## **Scraping E-News Articles Using Scrapy**

## **1.Project Overview**

### 1.1 Project Objectives

### **Motivation**

The primary objective of this project is to build a comprehensive dataset for training an abstractive text summarization model specifically for the Telugu language. In the landscape of natural language processing (NLP), quality training data is the cornerstone of developing accurate and nuanced language models.
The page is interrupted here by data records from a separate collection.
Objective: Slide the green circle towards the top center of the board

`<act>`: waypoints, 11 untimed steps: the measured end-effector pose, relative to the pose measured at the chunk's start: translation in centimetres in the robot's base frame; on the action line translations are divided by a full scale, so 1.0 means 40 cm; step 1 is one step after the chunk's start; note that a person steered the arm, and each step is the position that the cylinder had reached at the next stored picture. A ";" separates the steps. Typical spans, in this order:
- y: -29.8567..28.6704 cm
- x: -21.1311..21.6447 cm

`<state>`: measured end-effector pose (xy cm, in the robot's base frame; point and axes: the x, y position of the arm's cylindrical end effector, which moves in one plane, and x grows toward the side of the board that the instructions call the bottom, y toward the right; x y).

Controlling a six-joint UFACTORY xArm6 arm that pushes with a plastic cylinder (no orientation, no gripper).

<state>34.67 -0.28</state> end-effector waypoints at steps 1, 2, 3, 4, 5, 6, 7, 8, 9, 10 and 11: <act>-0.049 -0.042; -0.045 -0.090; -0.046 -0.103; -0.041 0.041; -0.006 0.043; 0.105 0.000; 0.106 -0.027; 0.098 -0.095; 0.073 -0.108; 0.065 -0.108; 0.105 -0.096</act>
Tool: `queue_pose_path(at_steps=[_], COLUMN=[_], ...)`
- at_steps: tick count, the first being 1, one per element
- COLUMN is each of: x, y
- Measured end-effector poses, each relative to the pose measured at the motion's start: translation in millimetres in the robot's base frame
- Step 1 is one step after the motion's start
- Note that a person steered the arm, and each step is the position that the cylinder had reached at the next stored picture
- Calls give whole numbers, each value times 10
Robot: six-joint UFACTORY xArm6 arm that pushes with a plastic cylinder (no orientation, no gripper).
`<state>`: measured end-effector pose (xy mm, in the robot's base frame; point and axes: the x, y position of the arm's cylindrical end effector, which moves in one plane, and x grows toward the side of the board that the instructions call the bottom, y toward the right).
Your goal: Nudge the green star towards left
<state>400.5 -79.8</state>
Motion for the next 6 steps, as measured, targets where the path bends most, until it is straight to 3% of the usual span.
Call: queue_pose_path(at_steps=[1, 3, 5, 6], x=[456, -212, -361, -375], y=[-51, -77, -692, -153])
### **Data Collection Strategy**

Our approach focuses on aggregating diverse textual content from multiple Telugu-language sources

*   E-news articles

### **Key Objectives**

*   **Dataset Diversity:** Collect a wide range of Telugu language content to ensure the summarization model captures linguistic variations and contextual nuances.
*   **Volume and Quality:** Gather a substantial corpus of high-quality, contextually rich Telugu text.
*   **Source Breadth:** Extract content from multiple domains to provide comprehensive language representation.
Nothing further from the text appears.